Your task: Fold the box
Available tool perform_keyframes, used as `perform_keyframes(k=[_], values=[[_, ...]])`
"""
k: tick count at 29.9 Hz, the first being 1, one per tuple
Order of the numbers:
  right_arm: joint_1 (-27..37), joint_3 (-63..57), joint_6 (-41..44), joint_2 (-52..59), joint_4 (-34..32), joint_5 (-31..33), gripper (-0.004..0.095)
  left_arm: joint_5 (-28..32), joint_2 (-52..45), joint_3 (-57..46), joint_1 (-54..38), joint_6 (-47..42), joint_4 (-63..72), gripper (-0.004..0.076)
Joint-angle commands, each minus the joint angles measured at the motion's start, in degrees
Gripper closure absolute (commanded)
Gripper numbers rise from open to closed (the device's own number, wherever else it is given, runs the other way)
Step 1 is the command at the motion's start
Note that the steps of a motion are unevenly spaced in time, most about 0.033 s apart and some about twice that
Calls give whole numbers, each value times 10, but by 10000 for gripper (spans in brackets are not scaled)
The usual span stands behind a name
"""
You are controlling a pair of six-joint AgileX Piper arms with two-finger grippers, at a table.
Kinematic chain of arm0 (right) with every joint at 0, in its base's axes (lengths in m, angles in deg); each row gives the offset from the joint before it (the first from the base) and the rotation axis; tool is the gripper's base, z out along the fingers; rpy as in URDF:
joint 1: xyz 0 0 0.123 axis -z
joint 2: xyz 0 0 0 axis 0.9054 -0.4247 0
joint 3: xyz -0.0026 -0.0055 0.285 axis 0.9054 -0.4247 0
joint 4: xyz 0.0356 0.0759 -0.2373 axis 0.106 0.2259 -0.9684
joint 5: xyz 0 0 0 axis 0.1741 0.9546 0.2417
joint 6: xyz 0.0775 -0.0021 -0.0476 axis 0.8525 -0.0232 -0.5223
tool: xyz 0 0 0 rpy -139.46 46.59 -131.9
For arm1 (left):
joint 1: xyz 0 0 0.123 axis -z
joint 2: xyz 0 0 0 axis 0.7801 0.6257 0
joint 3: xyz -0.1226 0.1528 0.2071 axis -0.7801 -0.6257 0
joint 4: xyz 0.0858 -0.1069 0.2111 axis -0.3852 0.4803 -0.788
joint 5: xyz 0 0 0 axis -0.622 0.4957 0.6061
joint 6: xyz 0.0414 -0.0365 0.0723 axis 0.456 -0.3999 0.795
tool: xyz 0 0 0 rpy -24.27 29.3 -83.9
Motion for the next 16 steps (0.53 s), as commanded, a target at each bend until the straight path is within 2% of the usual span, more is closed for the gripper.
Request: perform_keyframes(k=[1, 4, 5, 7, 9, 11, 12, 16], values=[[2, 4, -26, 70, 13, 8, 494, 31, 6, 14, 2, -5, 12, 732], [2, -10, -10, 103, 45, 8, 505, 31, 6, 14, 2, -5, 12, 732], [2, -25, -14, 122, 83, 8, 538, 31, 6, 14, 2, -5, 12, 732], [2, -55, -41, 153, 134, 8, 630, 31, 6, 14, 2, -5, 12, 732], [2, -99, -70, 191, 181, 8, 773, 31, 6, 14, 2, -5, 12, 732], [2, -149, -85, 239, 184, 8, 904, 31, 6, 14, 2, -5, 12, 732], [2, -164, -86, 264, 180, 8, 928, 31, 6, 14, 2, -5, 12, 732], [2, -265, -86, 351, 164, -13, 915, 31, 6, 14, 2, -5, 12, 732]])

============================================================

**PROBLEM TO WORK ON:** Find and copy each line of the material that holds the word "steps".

**EXERCISE OUTPUT:**
Note that the steps of a motion are unevenly spaced in time, most about 0.033 s apart and some about twice that
Motion for the next 16 steps (0.53 s), as commanded, a target at each bend until the straight path is within 2% of the usual span, more is closed for the gripper.

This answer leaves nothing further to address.